> [About this exercise] Those lines of the records that contain "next" are to be located and copied.

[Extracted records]

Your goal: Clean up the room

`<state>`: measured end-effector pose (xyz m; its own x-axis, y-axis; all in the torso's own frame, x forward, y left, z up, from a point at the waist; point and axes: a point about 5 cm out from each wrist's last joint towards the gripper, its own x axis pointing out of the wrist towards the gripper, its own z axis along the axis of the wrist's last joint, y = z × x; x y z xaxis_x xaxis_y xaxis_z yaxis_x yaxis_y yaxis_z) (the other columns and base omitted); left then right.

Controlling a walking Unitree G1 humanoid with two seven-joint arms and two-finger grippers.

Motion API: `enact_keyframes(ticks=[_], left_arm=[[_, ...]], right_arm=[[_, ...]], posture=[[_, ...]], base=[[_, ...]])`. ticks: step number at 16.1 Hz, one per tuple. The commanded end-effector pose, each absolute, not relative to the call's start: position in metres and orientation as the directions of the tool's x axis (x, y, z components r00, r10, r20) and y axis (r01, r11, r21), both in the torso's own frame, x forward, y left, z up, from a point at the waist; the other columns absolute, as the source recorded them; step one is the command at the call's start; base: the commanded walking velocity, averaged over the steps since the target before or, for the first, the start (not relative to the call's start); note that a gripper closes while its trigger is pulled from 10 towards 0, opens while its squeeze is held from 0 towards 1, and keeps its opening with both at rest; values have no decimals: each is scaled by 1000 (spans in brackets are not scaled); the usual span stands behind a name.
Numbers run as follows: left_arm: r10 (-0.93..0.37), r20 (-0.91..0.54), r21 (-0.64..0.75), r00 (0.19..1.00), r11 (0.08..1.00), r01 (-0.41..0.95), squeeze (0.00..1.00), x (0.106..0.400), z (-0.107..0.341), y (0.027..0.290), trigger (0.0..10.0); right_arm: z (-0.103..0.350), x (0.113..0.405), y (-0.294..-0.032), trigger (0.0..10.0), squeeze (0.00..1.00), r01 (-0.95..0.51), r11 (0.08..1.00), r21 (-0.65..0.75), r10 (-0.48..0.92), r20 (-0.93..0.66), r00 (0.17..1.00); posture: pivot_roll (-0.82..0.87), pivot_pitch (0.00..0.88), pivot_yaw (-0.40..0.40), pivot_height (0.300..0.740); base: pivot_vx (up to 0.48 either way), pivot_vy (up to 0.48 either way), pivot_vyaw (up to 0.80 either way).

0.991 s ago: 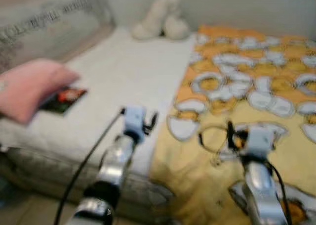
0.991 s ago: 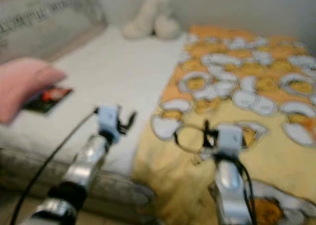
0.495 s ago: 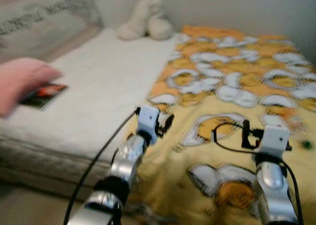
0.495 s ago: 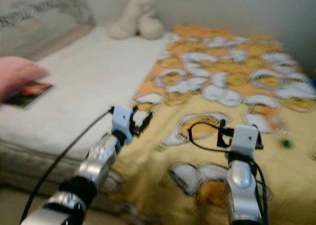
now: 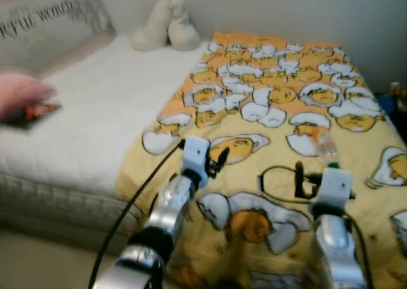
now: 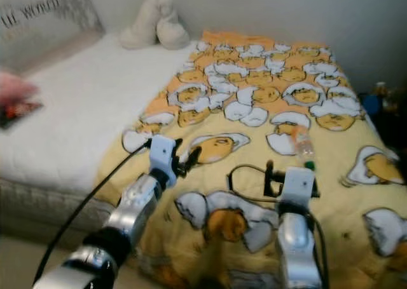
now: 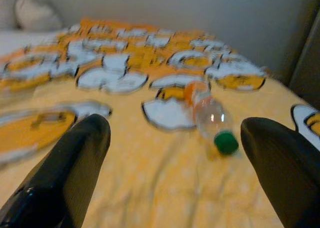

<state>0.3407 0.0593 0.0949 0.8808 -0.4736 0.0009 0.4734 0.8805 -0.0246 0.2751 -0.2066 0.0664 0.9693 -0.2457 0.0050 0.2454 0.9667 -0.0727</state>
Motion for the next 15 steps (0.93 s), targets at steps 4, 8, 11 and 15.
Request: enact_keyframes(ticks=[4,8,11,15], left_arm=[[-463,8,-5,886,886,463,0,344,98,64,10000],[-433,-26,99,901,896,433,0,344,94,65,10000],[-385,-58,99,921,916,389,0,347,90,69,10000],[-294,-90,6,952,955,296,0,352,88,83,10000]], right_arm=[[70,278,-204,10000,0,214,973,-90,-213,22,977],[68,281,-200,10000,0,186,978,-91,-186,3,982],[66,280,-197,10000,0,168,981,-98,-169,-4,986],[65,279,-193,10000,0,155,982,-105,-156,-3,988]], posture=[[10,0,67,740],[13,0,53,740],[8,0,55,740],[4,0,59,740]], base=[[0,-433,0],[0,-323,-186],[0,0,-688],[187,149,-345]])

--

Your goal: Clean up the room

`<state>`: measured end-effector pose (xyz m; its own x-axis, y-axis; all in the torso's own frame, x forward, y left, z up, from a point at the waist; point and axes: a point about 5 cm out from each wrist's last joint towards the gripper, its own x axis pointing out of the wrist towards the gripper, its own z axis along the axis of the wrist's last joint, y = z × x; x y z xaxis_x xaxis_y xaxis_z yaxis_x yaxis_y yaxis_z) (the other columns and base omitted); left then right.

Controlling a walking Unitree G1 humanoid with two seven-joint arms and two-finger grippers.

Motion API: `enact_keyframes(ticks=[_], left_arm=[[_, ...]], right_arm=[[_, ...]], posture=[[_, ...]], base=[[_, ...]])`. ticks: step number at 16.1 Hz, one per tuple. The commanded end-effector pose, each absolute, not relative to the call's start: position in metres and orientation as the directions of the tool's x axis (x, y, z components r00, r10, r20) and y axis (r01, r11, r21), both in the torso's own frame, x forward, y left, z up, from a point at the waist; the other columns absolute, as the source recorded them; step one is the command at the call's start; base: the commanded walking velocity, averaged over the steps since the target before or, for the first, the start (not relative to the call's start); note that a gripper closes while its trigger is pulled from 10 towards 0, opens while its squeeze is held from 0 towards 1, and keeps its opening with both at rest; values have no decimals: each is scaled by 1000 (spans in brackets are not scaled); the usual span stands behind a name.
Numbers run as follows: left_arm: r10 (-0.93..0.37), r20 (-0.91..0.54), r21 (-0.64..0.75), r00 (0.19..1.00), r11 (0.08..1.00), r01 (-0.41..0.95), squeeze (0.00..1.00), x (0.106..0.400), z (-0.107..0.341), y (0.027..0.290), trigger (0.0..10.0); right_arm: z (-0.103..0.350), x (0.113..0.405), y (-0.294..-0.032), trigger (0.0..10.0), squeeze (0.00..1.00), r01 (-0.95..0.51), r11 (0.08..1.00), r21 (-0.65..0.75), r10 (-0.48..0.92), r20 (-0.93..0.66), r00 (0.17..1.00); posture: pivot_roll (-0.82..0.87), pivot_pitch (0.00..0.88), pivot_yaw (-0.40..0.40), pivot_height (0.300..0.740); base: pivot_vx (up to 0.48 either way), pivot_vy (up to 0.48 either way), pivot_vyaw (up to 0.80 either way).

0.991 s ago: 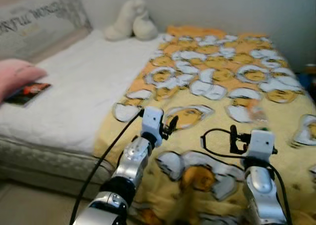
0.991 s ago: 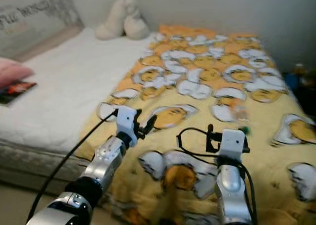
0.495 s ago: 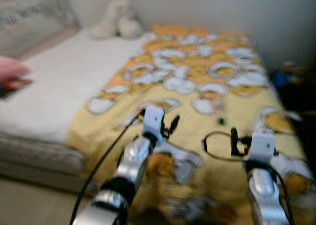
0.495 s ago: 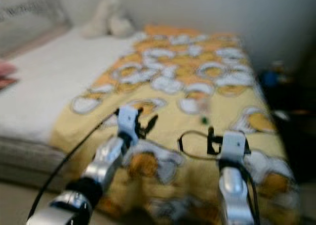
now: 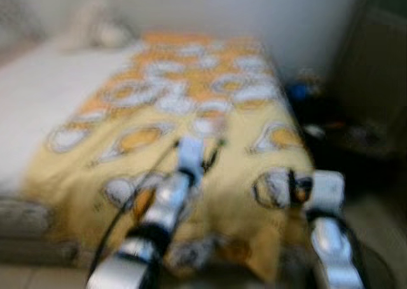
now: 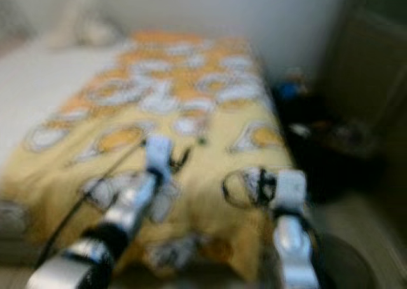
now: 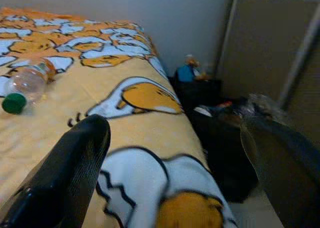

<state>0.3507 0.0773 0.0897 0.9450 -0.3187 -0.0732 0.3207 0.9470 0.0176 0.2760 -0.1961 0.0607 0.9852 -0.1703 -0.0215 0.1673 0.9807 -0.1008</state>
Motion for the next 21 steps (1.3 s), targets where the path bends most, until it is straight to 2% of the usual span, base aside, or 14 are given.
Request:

> [Your response]
Motion for the next 15 steps (0.93 s), targets at steps 4, 8, 11 and 15.
Motion for the next 21 steps (1.3 s), targets where the path bends most, until it is straight to 2% of the usual span, base aside, or 14 are given.

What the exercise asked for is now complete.